Within a few months of living in Gainesville, I found myself very much out of sorts. I missed my old Orlando haunts and friends. Gainesville quickly proved to lack what I felt I fundamentally needed. And, I was very bored. I had my lady and my cat and a few add on friends... but felt my ability to connect with people (which I pride myself on) was somehow disarmed. I really felt myself going through a major metamorphosis. Forced to adapt and change many things about my life. It was a very unsure, turbulent time for me in many avenues of my life. And with the boredom and lack of place... came the birth of MY art.

I believe that the single major factor in my art finally coming out and being produced was when I got a sketchbook. I began writing in my sketchbook mostly at first. Talked about the shit I was going through and generally vented. I felt like noone really understood where I was coming from. Many of my friends felt like I just missed Orlando and couldn't adapt to Gainesville. There were a lot of factors involved in my unhappiness so I needed something to hold myself together. Something to make me feel like ME. Art was what I needed.

Within the 1st year of getting my first sketchbook, I had produced various drawings and created my first 2 major art pieces; Bliss and Captive Pleasure.
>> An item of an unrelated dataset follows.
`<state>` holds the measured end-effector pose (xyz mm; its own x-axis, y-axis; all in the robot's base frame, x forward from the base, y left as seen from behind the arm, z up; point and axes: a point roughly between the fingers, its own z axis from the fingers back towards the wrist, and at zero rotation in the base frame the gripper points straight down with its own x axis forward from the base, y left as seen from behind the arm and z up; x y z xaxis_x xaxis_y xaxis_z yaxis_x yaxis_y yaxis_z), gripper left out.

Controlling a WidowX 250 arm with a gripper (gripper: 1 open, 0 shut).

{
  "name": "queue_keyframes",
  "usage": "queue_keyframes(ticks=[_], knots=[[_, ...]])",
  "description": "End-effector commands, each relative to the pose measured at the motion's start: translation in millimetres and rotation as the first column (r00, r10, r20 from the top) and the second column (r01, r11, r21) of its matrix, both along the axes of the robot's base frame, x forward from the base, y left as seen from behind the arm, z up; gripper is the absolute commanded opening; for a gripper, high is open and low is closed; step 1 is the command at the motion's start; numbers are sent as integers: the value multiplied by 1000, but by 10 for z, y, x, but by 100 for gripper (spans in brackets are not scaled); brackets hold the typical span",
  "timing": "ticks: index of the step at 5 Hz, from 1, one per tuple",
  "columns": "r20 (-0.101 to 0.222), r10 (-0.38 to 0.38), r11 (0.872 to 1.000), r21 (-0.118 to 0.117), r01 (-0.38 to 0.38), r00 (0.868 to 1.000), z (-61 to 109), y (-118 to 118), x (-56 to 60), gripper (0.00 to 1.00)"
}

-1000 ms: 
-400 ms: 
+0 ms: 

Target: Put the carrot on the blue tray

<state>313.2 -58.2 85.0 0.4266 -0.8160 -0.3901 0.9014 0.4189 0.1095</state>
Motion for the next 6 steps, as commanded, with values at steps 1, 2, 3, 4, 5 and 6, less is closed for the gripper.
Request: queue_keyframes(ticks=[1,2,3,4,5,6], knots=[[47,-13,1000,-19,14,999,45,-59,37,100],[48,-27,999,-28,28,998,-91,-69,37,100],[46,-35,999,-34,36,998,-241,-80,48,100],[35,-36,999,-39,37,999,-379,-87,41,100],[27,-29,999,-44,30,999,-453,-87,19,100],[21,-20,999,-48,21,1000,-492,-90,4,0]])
They were shown in two art shows that first year and I learned a lot from those experiences. I felt like I was finally back on track for being who I felt I truly was meant to become. Kris Bristol - ARTIST! It was a title and personality designation I felt fit me the best.

In my second year of creation, I showed Bliss at another art show and had a very good response which almost led to me selling my very first art piece. When that deal fell through, I was a little bitter but it became my motivation to produce more and to push my art even further. This led me to produce my next two pieces; Calor and Primp, which are scheduled for their first exhibition in mid-February.
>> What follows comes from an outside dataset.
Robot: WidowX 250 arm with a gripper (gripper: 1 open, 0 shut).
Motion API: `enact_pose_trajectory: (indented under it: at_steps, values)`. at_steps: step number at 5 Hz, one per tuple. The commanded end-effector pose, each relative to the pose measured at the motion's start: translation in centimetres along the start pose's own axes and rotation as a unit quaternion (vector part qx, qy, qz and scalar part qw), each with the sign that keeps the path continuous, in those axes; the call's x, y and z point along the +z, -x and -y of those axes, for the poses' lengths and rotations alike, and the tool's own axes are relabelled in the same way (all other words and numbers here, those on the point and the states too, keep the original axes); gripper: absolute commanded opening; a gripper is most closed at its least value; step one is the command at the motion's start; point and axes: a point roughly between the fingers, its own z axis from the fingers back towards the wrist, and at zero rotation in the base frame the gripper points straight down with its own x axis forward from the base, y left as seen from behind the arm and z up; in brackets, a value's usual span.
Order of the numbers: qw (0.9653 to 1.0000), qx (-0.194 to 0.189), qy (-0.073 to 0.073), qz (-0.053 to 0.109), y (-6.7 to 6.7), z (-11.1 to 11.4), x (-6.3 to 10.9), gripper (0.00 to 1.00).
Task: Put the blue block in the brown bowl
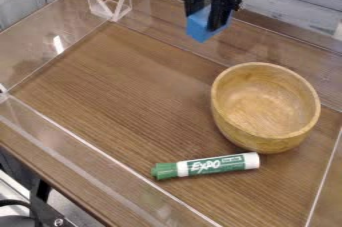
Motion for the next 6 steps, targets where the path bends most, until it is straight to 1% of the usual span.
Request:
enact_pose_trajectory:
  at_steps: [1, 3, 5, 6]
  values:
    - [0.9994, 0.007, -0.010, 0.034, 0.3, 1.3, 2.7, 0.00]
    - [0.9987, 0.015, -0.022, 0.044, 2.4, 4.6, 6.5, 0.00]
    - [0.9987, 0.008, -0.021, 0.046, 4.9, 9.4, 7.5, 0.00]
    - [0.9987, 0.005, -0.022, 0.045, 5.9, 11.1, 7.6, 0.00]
Also, in my second year... I found a platform that I felt fit what I wanted to share with the world. The graphic novel. This mixes my story telling and illustration, allowing me to share what all of the stories inside me in a visually appealing way. Ironically, when I first got back into making art again... I choose to tackle the two things I felt I had never mastered but had always been intrigued by. Pen and Ink & drawing the human female form. Two things that involved a high level or delicacy and restraint. Having always been a very gestural, fast paced illustrator, I knew I had to pull back and dig deep to grasp my new medium. I dove in with both feet and practiced until I got it right. I could see my improvement as the months went by and everything just seemed to take on a mind of it's own, almost in a serendipitous way.
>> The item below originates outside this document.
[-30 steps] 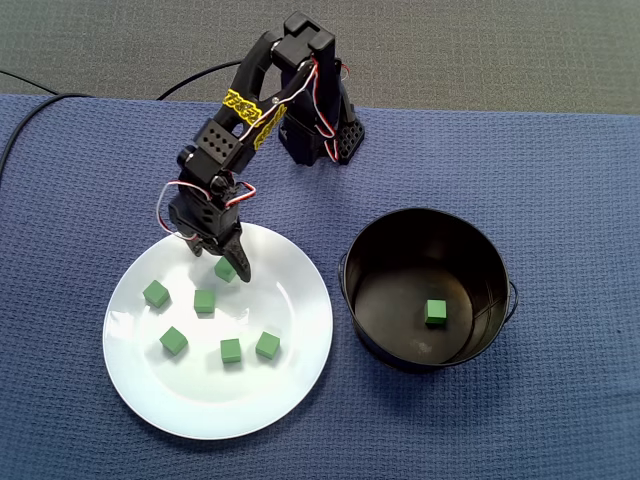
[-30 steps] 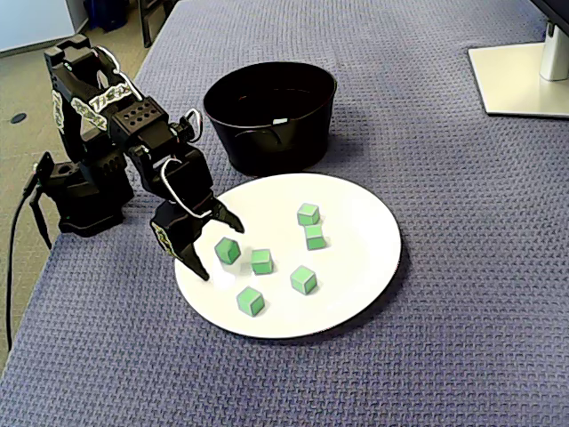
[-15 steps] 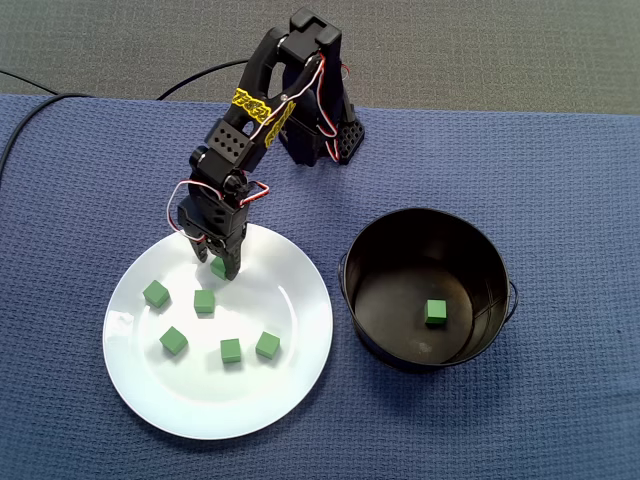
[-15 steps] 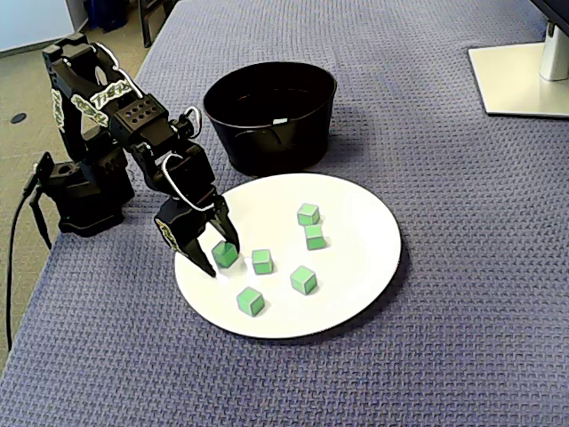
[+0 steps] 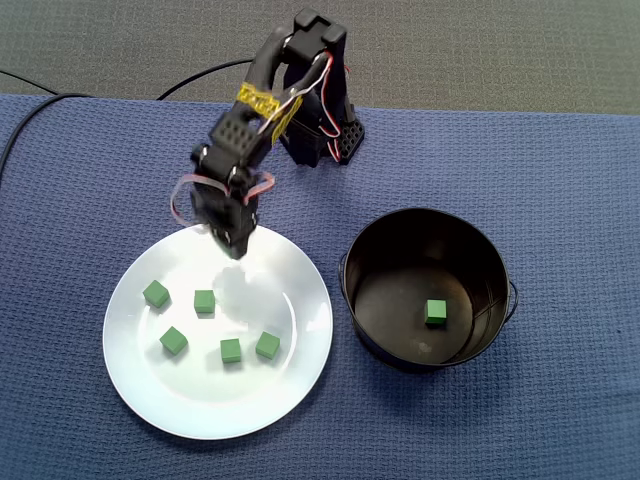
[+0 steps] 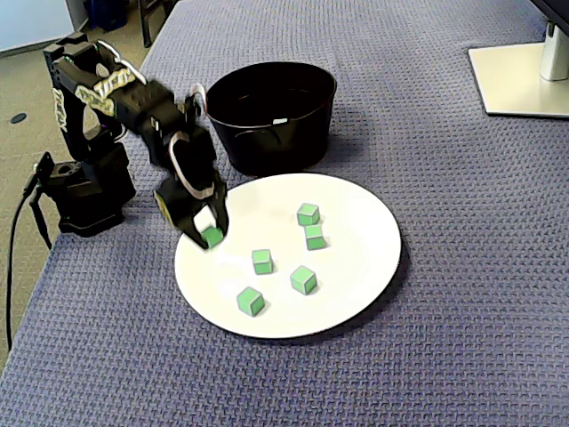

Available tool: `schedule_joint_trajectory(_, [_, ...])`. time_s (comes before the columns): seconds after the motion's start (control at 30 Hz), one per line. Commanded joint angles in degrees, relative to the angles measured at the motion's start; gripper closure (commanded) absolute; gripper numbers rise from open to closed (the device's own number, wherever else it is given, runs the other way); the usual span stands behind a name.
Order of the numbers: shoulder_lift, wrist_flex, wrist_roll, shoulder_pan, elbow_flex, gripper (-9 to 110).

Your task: Pick up the items on the white plate and put them in the black container.

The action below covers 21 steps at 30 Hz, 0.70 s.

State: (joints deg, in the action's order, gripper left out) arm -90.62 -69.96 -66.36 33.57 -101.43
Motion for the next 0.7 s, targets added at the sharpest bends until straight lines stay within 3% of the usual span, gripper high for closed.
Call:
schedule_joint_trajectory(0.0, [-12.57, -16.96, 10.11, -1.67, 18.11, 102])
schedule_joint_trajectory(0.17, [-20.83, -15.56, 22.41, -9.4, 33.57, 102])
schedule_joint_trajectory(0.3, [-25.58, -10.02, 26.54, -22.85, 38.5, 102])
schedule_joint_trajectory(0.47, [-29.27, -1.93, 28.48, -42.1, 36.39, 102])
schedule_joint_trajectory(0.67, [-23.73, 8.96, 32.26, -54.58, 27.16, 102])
After deciding to make graphic novels, I began my first graphic epic, the Home Film series. I started developing the 1st of 7 novels which combined made one seven-part series. Also, along the way I too a break to produce something for the Art House - Sketchbook Project. I decided to create a new graphic story for this book, which when finished showed a full story illustrated in rough form. It was my 1st completed graphic novel and it helped me learn about what I would need to do when I began illustrating the Home Film series.

All along... I have made it my mission to maintain my own ideals when producing MY art. I explored myself and the message I wanted to covey taking all of the skills I acquired in my day job as Art Director to produce a legitimate professional graphic novel, 100 percent independently. I felt that it was time to begin work on my personal legacy. To take my tools, hash out what was inside my head and finally see the concept of NOVEL, before me in a visual form. Anticipation of the end product is what continues to drive me forward.

I have also continued to develop my t-shirt design illustrations. I've research screen printing and ways which I can make shirt myself. Many amazing little gifts have been revealed to me along the way. Each step I make in my art career, I feel my confidence grow, my path clearer revealed and my creative fulfillment satisfied. The journey continues.